== Task brief ==
Below are entries. Reproduce exactly the lines between the line holding "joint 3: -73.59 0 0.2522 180" and the line holding "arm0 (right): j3", inclusive, and only those.

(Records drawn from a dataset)
--------
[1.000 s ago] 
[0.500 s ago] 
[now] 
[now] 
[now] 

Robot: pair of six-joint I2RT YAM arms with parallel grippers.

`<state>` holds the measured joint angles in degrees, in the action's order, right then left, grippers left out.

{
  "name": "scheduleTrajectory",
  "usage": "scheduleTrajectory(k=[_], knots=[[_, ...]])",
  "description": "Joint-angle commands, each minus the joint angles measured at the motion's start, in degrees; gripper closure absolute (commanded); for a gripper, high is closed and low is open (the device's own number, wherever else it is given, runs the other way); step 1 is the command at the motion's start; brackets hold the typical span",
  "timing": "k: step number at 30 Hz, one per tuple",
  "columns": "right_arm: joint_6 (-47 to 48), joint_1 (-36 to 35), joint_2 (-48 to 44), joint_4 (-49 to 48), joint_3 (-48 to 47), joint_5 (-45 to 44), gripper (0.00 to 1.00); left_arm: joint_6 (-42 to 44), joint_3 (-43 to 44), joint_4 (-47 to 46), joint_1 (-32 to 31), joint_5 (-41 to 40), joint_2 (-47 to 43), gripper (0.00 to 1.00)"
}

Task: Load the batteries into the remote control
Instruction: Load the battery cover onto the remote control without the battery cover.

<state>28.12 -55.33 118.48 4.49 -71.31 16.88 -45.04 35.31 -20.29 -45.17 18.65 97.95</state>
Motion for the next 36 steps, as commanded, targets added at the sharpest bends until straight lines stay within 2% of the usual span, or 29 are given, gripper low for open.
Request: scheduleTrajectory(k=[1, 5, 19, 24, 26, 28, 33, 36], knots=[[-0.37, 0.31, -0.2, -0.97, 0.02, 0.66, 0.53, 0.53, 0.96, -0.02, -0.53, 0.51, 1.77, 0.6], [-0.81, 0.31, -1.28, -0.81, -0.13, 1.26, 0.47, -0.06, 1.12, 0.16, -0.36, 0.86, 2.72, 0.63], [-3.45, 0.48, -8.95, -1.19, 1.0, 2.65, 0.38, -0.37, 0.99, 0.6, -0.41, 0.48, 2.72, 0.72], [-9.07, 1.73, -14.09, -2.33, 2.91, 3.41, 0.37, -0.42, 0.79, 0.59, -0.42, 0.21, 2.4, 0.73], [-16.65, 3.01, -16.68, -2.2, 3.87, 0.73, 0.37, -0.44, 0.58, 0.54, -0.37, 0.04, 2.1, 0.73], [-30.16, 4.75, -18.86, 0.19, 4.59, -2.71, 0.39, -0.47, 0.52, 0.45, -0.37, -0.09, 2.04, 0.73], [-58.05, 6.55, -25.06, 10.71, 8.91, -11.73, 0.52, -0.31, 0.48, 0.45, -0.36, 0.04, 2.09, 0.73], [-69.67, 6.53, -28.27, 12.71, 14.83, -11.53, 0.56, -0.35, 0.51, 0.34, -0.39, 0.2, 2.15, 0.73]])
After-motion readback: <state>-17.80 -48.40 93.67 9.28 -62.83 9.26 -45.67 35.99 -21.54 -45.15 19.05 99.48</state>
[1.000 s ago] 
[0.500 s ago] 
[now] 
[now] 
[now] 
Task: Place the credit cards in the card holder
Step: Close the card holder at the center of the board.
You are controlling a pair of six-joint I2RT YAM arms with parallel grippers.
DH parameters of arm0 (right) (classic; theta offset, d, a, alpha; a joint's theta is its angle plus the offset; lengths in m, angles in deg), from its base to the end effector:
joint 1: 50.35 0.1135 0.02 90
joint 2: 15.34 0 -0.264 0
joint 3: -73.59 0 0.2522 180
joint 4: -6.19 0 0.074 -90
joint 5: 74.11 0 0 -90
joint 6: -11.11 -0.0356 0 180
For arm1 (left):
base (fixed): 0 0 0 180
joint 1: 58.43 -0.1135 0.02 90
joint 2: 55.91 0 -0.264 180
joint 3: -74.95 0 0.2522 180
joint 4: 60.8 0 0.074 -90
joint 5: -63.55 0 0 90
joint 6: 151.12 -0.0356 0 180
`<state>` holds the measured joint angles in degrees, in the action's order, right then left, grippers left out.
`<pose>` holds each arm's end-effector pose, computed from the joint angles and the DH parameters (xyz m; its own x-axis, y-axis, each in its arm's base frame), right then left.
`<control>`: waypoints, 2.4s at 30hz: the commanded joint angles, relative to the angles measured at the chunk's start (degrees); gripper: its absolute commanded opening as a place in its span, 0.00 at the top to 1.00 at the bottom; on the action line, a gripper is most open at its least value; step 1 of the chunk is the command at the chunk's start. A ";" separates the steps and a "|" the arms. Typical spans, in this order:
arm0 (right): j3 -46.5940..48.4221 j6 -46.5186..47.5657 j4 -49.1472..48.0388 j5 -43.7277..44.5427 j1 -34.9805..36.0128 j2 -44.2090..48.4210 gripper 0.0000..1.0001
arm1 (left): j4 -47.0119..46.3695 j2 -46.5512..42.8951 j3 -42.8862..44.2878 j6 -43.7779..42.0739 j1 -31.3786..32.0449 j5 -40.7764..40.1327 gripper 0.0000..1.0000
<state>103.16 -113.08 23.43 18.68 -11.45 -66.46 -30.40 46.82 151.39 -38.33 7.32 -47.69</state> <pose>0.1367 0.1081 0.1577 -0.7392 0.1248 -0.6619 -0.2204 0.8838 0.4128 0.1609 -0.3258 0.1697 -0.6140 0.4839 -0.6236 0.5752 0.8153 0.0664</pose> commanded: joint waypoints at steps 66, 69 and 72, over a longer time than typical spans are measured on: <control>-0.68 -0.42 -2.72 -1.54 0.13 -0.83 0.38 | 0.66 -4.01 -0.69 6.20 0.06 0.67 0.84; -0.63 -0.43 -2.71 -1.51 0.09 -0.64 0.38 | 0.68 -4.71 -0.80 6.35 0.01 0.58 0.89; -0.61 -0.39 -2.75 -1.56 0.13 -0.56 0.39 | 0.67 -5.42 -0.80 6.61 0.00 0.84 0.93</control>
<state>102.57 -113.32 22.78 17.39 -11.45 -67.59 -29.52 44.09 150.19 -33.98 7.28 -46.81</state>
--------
== Answer space ==
joint 3: -73.59 0 0.2522 180
joint 4: -6.19 0 0.074 -90
joint 5: 74.11 0 0 -90
joint 6: -11.11 -0.0356 0 180
For arm1 (left):
base (fixed): 0 0 0 180
joint 1: 58.43 -0.1135 0.02 90
joint 2: 55.91 0 -0.264 180
joint 3: -74.95 0 0.2522 180
joint 4: 60.8 0 0.074 -90
joint 5: -63.55 0 0 90
joint 6: 151.12 -0.0356 0 180
`<state>` holds the measured joint angles in degrees, in the action's order, right then left, grippers left out.
`<pose>` holds each arm's end-effector pose, computed from the joint angles and the DH parameters (xyz m; its own x-axis, y-axis, each in its arm's base frame), right then left.
`<control>`: waypoints, 2.4s at 30hz: the commanded joint angles, relative to the angles measured at the chunk's start (degrees); gripper: its absolute commanded opening as a place in its span, 0.00 at the top to 1.00 at the bottom; on the action line, a gripper is most open at its least value; step 1 of the chunk is the command at the chunk's start. A ";" separates the steps and a "|" the arms. Typical spans, in this order:
arm0 (right): j3 -46.5940..48.4221 j6 -46.5186..47.5657 j4 -49.1472..48.0388 j5 -43.7277..44.5427 j1 -34.9805..36.0128 j2 -44.2090..48.4210 gripper 0.0000..1.0001

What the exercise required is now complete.